**Problem details**. From the listing below, reproduce word for word the part that opens with the line containing "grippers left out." and closes with the line containing "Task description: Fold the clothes"; reproduce nothing else.

**Source material**.
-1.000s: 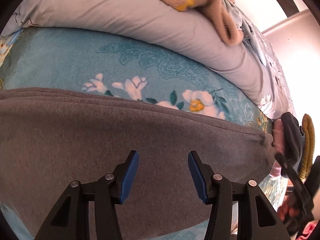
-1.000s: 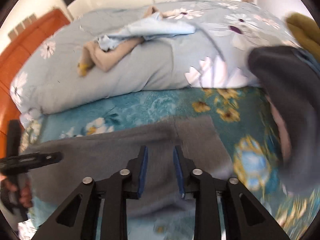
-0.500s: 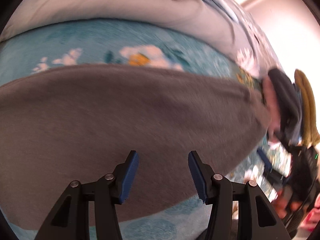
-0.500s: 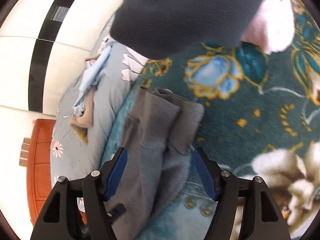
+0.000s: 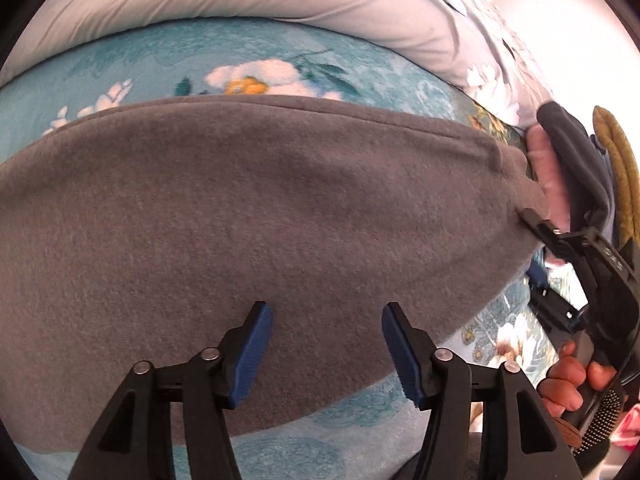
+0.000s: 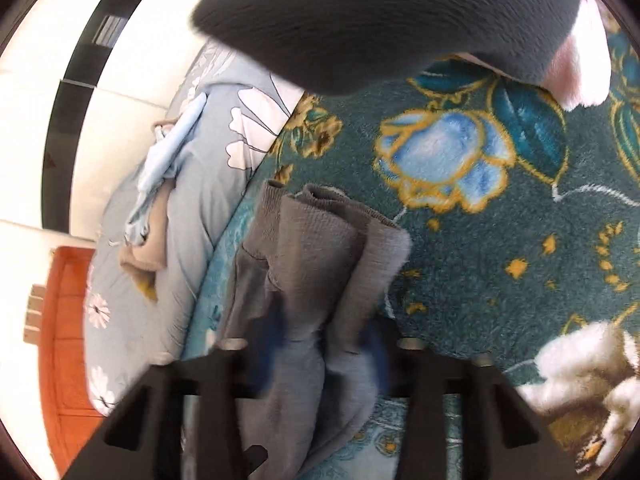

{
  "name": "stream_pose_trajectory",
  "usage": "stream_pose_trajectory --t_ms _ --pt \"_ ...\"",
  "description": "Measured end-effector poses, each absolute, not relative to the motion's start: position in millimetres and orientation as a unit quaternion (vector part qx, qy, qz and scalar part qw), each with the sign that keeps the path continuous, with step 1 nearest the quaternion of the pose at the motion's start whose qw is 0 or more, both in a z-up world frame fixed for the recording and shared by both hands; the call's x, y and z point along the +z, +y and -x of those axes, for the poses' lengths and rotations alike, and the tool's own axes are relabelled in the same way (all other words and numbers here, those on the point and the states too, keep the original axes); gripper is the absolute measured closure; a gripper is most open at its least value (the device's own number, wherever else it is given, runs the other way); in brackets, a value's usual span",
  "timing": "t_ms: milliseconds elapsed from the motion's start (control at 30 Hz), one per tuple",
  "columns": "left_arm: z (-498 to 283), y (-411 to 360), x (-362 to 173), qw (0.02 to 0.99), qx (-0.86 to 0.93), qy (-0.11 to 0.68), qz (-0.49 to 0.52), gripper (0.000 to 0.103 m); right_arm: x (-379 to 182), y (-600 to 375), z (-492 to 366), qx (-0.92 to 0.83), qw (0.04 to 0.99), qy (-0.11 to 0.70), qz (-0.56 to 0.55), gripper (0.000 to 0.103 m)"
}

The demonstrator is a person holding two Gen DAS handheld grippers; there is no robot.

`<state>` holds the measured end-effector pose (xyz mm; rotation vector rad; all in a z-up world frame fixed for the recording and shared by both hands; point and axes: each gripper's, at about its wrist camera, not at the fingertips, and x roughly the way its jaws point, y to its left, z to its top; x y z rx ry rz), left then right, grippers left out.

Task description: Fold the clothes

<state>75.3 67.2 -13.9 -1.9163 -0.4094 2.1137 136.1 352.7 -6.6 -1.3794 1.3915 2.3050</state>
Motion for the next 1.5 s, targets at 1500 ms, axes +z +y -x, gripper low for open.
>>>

**Output**.
`<state>` holds the measured end-effector pose (xyz mm; rotation vector rad; all in a z-up world frame fixed for the recording and shared by both hands; point and axes: each gripper's, at about its wrist camera, not at the fingertips, and x roughly the way its jaws point, y to its left, z to its top; x y z rx ry rz), left then right, grippers left out.

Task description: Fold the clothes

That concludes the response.